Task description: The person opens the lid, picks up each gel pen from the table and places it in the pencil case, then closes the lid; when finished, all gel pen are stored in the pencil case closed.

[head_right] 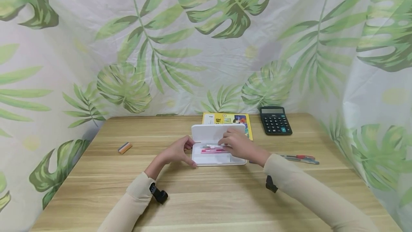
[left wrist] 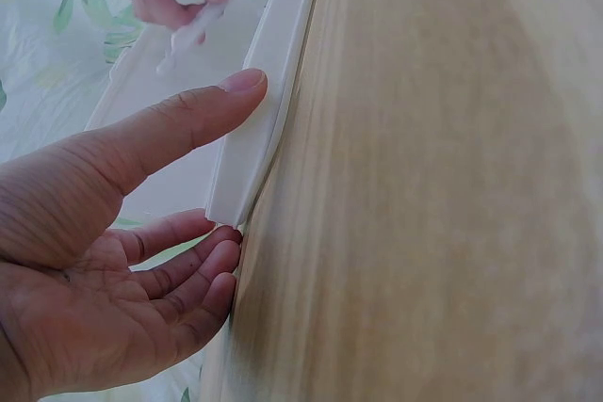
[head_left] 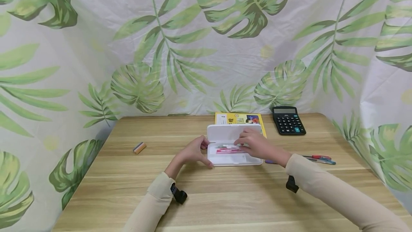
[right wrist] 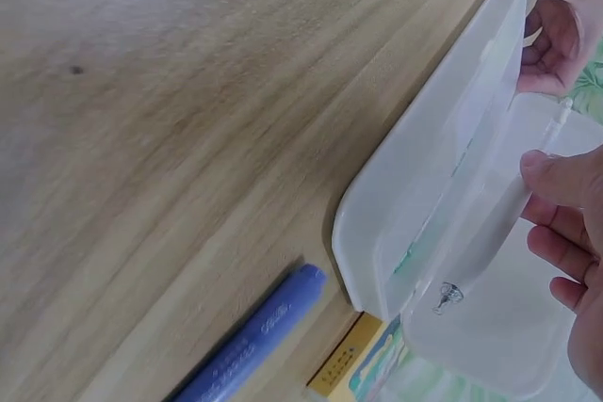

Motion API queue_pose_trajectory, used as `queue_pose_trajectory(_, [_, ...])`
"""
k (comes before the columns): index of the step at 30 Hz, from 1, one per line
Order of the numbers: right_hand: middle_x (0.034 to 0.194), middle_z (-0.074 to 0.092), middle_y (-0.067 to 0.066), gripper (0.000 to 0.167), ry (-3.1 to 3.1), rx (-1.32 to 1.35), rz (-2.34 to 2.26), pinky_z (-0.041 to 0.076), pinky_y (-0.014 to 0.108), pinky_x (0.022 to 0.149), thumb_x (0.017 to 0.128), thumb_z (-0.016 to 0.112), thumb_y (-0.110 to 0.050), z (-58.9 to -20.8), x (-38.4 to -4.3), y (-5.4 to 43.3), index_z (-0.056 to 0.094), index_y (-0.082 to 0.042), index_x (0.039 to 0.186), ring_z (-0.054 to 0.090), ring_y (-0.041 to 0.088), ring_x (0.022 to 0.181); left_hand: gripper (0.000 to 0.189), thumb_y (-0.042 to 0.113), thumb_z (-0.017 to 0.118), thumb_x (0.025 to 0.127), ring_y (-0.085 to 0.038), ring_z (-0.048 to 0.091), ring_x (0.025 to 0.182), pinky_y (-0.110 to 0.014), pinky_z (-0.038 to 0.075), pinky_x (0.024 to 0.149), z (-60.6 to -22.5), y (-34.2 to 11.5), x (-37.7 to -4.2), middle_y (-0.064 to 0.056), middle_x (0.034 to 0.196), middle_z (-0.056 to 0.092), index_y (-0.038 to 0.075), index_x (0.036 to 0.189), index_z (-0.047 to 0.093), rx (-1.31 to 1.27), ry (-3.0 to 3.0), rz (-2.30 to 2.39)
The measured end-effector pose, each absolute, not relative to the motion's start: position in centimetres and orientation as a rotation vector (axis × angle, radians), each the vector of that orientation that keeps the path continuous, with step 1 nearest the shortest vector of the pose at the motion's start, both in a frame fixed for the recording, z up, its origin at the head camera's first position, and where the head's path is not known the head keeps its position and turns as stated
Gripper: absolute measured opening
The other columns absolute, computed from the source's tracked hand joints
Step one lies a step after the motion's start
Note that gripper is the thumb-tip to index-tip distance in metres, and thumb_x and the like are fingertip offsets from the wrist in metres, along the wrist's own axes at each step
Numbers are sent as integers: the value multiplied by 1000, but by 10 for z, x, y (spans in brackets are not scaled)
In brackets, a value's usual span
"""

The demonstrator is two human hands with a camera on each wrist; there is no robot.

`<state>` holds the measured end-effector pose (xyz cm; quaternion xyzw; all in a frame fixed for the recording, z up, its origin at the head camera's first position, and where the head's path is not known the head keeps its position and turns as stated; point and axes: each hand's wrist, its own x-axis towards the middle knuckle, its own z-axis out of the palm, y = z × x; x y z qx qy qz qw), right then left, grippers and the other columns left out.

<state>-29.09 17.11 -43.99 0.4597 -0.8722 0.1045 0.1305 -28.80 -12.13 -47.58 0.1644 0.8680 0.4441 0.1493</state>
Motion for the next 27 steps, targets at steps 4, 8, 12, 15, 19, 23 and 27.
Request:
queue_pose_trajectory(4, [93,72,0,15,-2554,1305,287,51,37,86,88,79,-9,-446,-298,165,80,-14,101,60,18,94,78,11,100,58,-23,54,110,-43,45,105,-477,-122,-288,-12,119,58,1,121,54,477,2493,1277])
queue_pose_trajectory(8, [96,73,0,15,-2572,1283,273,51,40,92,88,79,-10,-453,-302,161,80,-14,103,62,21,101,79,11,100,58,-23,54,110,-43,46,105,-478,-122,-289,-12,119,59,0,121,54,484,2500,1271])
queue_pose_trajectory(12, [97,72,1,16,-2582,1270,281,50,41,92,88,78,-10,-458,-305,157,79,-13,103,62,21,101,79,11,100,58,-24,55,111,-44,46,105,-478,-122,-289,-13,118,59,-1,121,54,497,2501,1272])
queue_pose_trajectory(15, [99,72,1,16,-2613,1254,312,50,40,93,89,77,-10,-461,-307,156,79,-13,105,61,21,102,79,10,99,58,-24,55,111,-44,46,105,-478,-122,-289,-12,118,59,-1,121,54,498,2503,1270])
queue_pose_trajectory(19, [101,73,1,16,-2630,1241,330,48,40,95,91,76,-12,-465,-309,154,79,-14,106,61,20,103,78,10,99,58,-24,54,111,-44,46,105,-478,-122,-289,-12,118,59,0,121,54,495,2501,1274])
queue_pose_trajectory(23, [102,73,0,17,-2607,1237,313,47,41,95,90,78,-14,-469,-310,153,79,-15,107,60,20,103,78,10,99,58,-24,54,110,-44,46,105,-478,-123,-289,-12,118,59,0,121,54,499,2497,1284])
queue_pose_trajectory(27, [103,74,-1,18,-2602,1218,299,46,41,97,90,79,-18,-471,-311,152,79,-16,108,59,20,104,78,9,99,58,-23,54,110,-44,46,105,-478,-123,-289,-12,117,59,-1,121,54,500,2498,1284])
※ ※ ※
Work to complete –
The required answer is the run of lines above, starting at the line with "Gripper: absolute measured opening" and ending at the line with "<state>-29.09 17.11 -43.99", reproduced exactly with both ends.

Completed task –
Gripper: absolute measured opening
The other columns absolute, computed from the source's tracked hand joints
Step one lies a step after the motion's start
Note that gripper is the thumb-tip to index-tip distance in metres, and thumb_x and the like are fingertip offsets from the wrist in metres, along the wrist's own axes at each step
Numbers are sent as integers: the value multiplied by 1000, but by 10 for z, x, y (spans in brackets are not scaled)
In brackets, a value's usual span
"""

The demonstrator is two human hands with a camera on each wrist; there is no robot.

`<state>` holds the measured end-effector pose (xyz cm; quaternion xyzw; all in a frame fixed for the recording, z up, its origin at the head camera's first position, and where the head's path is not known the head keeps its position and turns as stated; point and axes: each hand's wrist, its own x-axis towards the middle knuckle, its own z-axis out of the palm, y = z × x; x y z qx qy qz qw), right then left, grippers and the other columns left out.

<state>-29.09 17.11 -43.99 0.4597 -0.8722 0.1045 0.1305 -28.80 -12.13 -47.58 0.1644 0.8680 0.4441 0.1493</state>

This response is done.